Strengthening affective organizational commitment: The influence of fairness perceptions of management practices and underlying employee cynicism
Wolters Kluwer Health Lippincott Williams & Wilkins
Faculty of Regional and Professional Studies
Faculty Office (RPS)
This study investigates the relationship between cynicism, the perceived fairness of change management and personnel practices, and affective organizational commitment. High levels of affective organizational commitment have been shown to reduce voluntary turnover in the nursing workforce. Previous research suggests that ‘‘unfair’’ management practices and employee cynicism lead to lower commitment. It is not clear, however, whether the perceived fairness of particular practices influences affective commitment beyond that accounted for by underlying employee cynicism. Data were obtained from a study involving 1104 registered nurses that formed part of a larger investigation of the general well-being of nurses in Western Australia.

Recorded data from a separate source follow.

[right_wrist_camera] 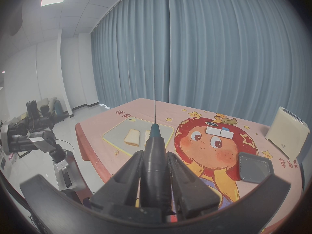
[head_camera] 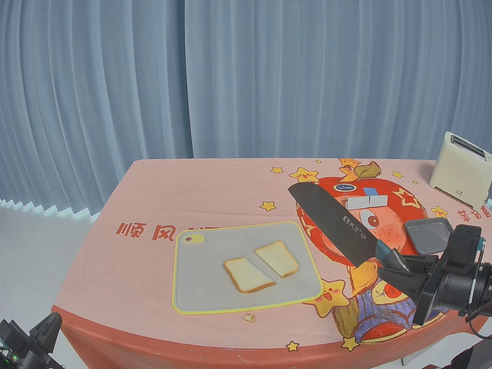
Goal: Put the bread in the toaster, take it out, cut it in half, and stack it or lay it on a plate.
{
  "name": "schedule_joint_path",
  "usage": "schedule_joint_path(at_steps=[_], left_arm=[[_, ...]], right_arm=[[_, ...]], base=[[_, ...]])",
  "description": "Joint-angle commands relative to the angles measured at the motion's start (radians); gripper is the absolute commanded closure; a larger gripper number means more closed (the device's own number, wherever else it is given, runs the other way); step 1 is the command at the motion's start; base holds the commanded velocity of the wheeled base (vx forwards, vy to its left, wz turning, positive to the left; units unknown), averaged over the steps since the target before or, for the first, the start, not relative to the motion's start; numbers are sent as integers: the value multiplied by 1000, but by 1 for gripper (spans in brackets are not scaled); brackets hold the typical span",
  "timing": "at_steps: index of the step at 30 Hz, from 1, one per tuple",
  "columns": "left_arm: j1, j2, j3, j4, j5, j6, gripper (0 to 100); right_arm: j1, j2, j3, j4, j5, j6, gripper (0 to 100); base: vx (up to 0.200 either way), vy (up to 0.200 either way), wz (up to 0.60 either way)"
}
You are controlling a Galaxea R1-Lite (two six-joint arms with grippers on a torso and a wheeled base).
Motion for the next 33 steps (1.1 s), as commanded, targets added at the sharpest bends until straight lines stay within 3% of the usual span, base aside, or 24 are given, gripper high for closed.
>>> schedule_joint_path(at_steps=[1,2,3,4,5,10,11,12,33], left_arm=[[-15,-293,18,89,123,-99,100],[-15,-293,18,80,146,-97,100],[-15,-293,18,76,219,-88,100],[-15,-293,18,86,244,-82,100],[-15,-293,18,114,299,-82,100],[-16,-293,18,123,255,-65,100],[-16,-293,18,137,193,-39,100],[-16,-293,18,137,183,-34,100],[-15,-293,18,140,184,-34,100]], right_arm=[[8,-7,-5,-1,0,1,100],[8,-7,-4,-1,-1,1,100],[11,-7,-4,-1,-1,1,100],[13,-7,-4,-1,-1,1,100],[19,-5,-4,-1,-1,1,100],[20,-7,-5,-2,-6,1,100],[20,-8,-10,-2,-14,1,100],[20,-8,-11,-2,-15,1,100],[20,-7,-2,-1,-15,1,100]], base=[[0,0,0],[0,0,0],[0,0,0],[0,0,0],[0,0,0],[0,0,0],[0,0,0],[0,0,0],[0,0,0]])
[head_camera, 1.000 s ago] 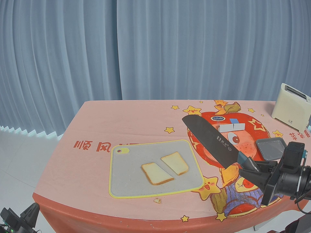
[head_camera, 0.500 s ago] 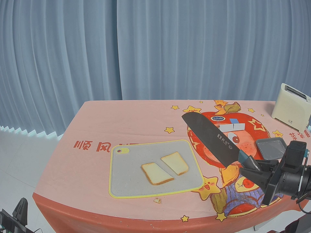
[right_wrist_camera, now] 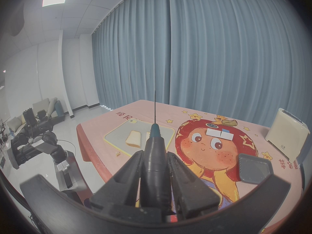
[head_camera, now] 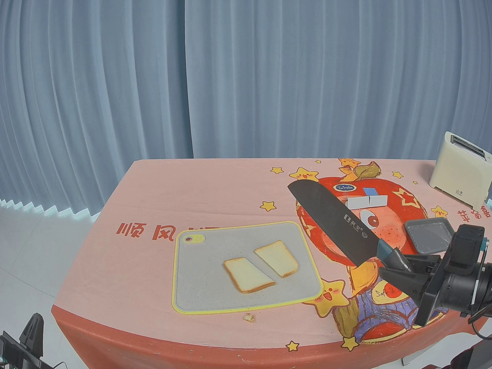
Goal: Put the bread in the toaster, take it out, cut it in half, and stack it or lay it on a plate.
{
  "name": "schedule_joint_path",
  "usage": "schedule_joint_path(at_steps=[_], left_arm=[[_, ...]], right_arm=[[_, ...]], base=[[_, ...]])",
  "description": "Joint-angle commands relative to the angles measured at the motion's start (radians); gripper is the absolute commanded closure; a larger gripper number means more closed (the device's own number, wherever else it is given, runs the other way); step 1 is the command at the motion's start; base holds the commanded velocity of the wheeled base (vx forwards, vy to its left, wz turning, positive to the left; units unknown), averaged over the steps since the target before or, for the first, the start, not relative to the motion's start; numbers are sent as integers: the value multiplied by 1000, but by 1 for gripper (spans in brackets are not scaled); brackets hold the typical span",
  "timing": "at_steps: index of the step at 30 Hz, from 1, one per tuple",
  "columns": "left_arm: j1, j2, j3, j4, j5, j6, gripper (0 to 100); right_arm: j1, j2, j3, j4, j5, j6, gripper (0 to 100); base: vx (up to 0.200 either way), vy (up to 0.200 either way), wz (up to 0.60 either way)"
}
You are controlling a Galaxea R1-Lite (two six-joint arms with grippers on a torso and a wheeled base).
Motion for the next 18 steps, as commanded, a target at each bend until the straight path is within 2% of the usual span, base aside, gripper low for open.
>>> schedule_joint_path(at_steps=[1,18], left_arm=[[0,-11,18,0,0,0,100],[0,-11,18,0,0,0,100]], right_arm=[[0,5,2,-1,0,0,100],[-15,8,0,-3,-1,2,100]], base=[[0,0,0],[0,0,0]])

Only nurses who were permanent or employed on fixed term or temporary contracts were included. Findings indicated that although higher levels of cynicism among nurses were associated with lower levels of affective commitment, their perception of the fairness of change management and personnel practices influenced their affective commitment over and above their cynicism. The perceived fairness of management practices is an important influence on nurses’ affective commitment beyond that accounted for by cynicism. The implication for managers is that the affective organizational commitment of nurses is likely to be strengthened by addressing the perceived fairness of change management and personnel practices notwithstanding their beliefs about the integrity of the organization.